In short, Sober has given us no reason to think that, had the ALJ been presented with the additional evidence, there was a reasonable possibility that the administrative result would have changed. As in Hargress, we decline to find reversible error in upholding the Appeals Council's finding that the additional evidence did not require a rehearing.


Finally, Sober argues that substantial evidence did not support the denial of his claims for benefits. As mentioned before, the “substantial evidence” standard means that, even if there is a preponderance of evidence going against the ALJ's finding of fact, that finding will be affirmed if supported by more than a “scintilla” of evidence. Martin, 894 F.2d at 1529. Further, “[i]n order for a vocational expert's testimony to constitute substantial evidence, the ALJ must pose a hypothetical question which comprises all of the claimant's impairments.” Wilson v. Barnhart, 284 F.3d 1219, 1227 (11th Cir. 2002).

This is a very deferential standard of review, and the only specific evidence Sober uses to contest the ALJ's determination in his initial brief is Dr. Wilson's testimony, in support of his argument that the vocational expert's hypothetical should have included that the hypothetical person “will be off task 20 percent or more of an eight-hour workday” or “is unable to interact with either supervisors or coworkers.” But when testimony is given little weight, it is not error for the ALJ to not include it in the vocational expert's hypothetical.1 See Crawford, 363 F.3d at 1161.

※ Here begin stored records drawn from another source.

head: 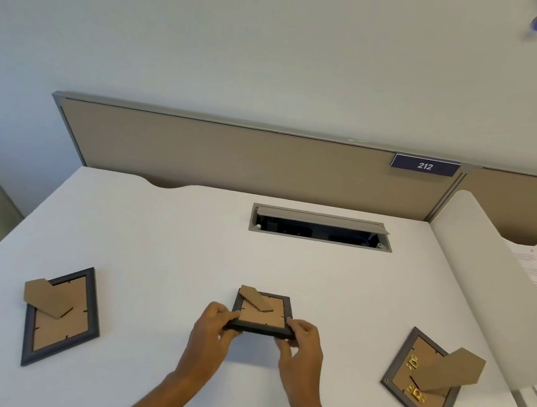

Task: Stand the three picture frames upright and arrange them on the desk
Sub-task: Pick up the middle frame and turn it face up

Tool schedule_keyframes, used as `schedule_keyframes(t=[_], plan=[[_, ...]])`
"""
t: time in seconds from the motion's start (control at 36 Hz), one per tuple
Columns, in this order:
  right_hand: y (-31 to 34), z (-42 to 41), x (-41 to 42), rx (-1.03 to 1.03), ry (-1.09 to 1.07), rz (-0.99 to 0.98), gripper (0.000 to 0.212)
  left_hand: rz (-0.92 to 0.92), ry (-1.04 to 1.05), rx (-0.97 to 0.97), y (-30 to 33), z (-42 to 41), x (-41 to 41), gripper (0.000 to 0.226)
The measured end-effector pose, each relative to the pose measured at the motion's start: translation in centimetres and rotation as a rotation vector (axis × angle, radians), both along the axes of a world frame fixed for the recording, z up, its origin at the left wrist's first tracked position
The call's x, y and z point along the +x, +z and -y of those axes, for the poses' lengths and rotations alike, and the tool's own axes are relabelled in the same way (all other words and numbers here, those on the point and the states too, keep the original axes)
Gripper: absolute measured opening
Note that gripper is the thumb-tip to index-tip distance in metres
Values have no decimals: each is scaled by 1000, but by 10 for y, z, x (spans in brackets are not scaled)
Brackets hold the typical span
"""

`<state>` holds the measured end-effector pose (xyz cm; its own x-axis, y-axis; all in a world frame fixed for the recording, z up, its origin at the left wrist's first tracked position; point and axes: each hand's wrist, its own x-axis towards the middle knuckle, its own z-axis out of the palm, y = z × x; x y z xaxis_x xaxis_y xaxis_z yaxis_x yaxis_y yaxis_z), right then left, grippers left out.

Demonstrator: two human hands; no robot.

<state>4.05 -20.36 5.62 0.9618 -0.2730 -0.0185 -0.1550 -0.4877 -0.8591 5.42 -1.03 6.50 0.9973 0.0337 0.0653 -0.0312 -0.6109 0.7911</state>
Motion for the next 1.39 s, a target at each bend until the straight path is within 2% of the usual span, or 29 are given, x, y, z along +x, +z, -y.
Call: schedule_keyframes(t=[0.08, 0.25, 0.36, 0.44, 0.56, 0.67, 0.86, 1.06, 1.39], plan=[[17, 7, 17, 27, 12, 111, 27, 61, -17, -37, 19, -2, 20, 18], [52, 25, 52, 38, 85, 194, 21, 153, -18, -71, 55, 0, 52, 12], [73, 35, 58, 53, 136, 133, 10, 41, 61, -133, 77, 5, 54, 15], [90, 34, 52, 222, 127, 30, 4, -71, 107, -344, 95, 13, 47, 14], [106, 30, 42, 370, 79, -53, 13, -196, 155, -582, 116, 22, 37, 18], [120, 27, 33, 497, 6, -87, 26, -273, 167, -674, 128, 26, 29, 20], [134, 29, 24, 572, 0, -132, 42, -348, 200, -767, 139, 29, 18, 24], [145, 31, 21, 558, -24, -138, 44, -428, 237, -804, 142, 33, 15, 21], [148, 33, 14, 490, -26, -141, 46, -429, 184, -840, 142, 37, 7, 22]])
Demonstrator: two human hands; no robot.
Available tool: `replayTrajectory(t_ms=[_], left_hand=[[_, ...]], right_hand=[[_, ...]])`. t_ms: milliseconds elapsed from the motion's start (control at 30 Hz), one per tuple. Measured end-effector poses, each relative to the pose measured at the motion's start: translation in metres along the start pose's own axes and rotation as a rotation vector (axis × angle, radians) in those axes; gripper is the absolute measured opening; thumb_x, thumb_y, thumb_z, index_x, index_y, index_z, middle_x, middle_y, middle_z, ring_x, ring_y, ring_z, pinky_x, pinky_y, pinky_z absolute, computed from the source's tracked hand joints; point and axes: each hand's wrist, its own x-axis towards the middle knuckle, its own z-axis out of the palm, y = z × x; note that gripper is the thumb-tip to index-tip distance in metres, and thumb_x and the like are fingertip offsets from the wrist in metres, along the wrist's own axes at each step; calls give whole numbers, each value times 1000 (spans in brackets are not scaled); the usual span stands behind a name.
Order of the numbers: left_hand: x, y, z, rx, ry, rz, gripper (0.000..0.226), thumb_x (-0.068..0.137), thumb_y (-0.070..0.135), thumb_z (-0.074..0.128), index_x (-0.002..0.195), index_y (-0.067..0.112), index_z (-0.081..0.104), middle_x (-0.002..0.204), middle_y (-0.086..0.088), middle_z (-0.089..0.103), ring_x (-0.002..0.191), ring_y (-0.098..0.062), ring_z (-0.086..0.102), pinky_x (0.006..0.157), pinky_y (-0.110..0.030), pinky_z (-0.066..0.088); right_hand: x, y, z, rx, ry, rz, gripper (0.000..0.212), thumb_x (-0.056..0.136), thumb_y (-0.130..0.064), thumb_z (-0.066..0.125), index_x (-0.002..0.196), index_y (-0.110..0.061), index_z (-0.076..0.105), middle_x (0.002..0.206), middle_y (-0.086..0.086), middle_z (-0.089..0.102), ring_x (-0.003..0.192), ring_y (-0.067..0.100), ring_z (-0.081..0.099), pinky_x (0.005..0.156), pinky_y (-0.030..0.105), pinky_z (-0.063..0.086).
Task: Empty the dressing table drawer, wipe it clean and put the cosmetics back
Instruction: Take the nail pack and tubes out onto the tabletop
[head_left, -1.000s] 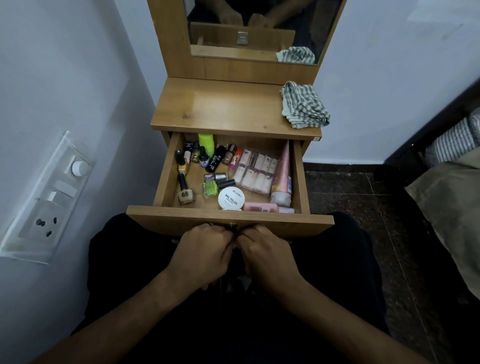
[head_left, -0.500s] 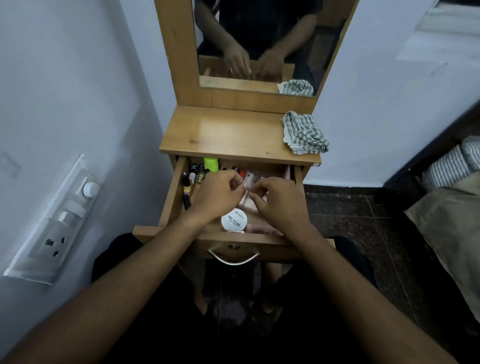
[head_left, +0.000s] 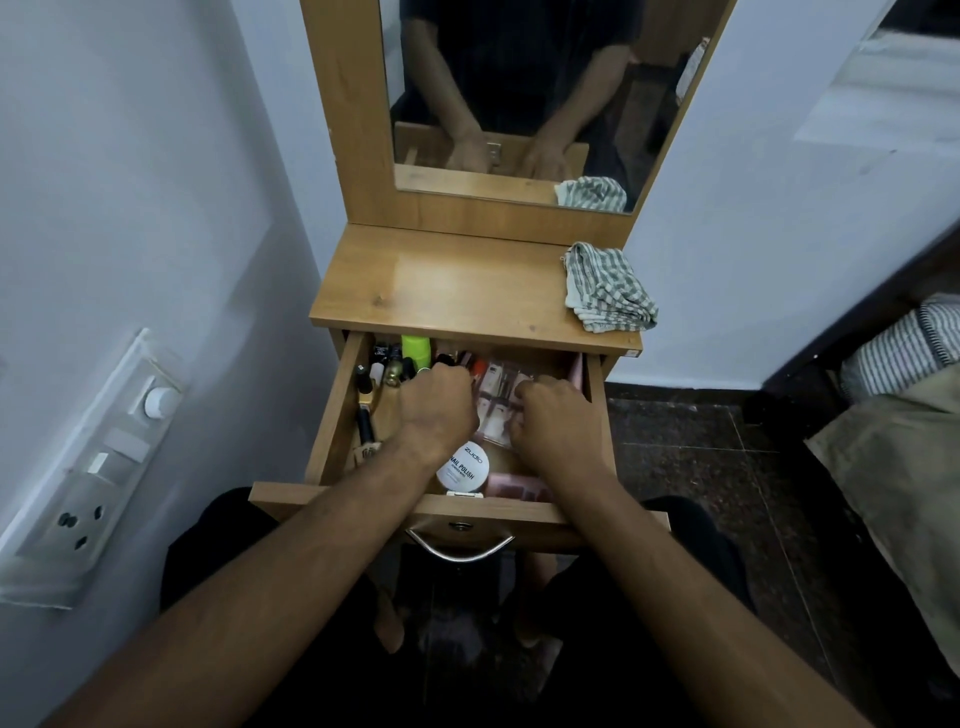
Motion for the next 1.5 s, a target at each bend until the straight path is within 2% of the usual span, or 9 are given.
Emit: replayTrajectory(t_ms=[267, 500, 633, 767, 867, 1000, 1167, 1367, 1500], left_hand=[[-7, 11, 1, 144, -13, 52, 17, 92, 11, 59, 107, 12, 67, 104, -7, 69, 98, -28, 71, 62, -31, 39], [-1, 5, 16, -226, 19, -6, 30, 91, 29, 62, 105, 3, 64, 101, -17, 69, 95, -37, 68, 66, -31, 41], [3, 0, 23, -415, -39, -31, 29, 90, 34, 60, 97, 6, 64, 88, -11, 69, 82, -32, 66, 60, -27, 38], [5, -3, 21, -576, -156, -120, 33, 90, 37, 63, 66, 15, 56, 64, -1, 58, 67, -25, 59, 50, -28, 29], [6, -2, 18, -708, -170, -208, 37, 92, 39, 62, 65, 14, 54, 62, -3, 54, 62, -24, 55, 54, -30, 32], [-1, -3, 18, -552, -156, -163, 41, 92, 41, 60, 61, 16, 52, 61, -1, 54, 63, -24, 55, 53, -29, 31], [-7, 5, 18, -171, -37, -23, 33, 94, 42, 57, 87, 11, 63, 81, -4, 55, 83, -28, 64, 62, -29, 38], [1, -6, 19, -492, -192, -132, 45, 95, 52, 56, 71, 15, 61, 66, 0, 56, 63, -17, 54, 52, -27, 33], [7, -4, 21, -768, -171, -240, 49, 94, 49, 56, 72, 7, 65, 65, -10, 66, 58, -24, 65, 59, -31, 46]], right_hand=[[-5, -7, 2, -8, -33, 75, 9, 92, -25, 66, 93, -17, 63, 97, 3, 67, 72, 13, 49, 62, 25, 41], [-2, -12, -3, 20, -84, 58, 29, 92, -31, 67, 110, -8, 62, 112, 12, 65, 100, 23, 62, 80, 29, 48], [-3, -11, 1, 45, -115, 61, 35, 92, -39, 66, 110, -9, 62, 112, 12, 64, 98, 23, 61, 81, 30, 48], [-4, -9, 4, 79, -105, 71, 36, 87, -42, 69, 106, -11, 64, 106, 11, 66, 95, 24, 62, 83, 34, 51], [-6, -11, 4, 84, -96, 73, 33, 88, -41, 69, 106, -13, 64, 105, 10, 66, 94, 23, 62, 83, 33, 51], [-7, -9, 3, 85, -102, 72, 33, 90, -39, 68, 109, -13, 64, 110, 10, 65, 96, 22, 61, 83, 31, 49], [-8, -8, 4, 95, -91, 68, 29, 91, -38, 67, 108, -14, 66, 110, 9, 66, 95, 19, 61, 84, 29, 50], [-7, -6, 4, 93, -110, 58, 30, 95, -39, 63, 108, -12, 65, 113, 10, 62, 89, 17, 58, 76, 25, 43], [-6, -5, 4, 121, -60, 78, 27, 99, -37, 55, 102, -12, 65, 108, 10, 62, 80, 15, 51, 71, 25, 38]])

What is more, Sober does nothing to dispute the evidence that does support the ALJ's finding. The ALJ considered a report cosigned by Dr. Kelley in November 2016 that Sober had no “motor deficit” or “sensory deficit.” Also taken into account was that the report indicated that Sober's extremities exhibited a normal range of motion. The ALJ also considered Dr. Williams's opinion that Sober's ability to understand, remember, and carry out “very short and simple instructions” was “[n]ot significantly limited.” And the ALJ also noted that Dr. Williams thought that Sober could “attend and concentrate for 2 hour periods on simple tasks with customary breaks and rest during the regular workday,” and “may miss 1–2 days a month of work due to psychiatric signs and symptoms.” That easily clears the “more than a scintilla” standard.


Because the ALJ's decision was properly supported by substantial evidence, it did not err in denying Sober's claim. Because the additional evidence brought before the Appeals Council was chronologically irrelevant or immaterial, it did not err in denying review of the ALJ's decision. The district court found no reversible error in those determinations. Neither do we. AFFIRMED.


1.   Sober's initial brief can also be read to present the additional evidence before the Appeals Council as proof that the vocational expert's hypothetical was inadequate. But since we have found that the additional evidence was either chronologically irrelevant or just not material, it cannot be used to show that the vocational expert's hypothetical—upon which the ALJ relied to find that Sober could find employment—was erroneous.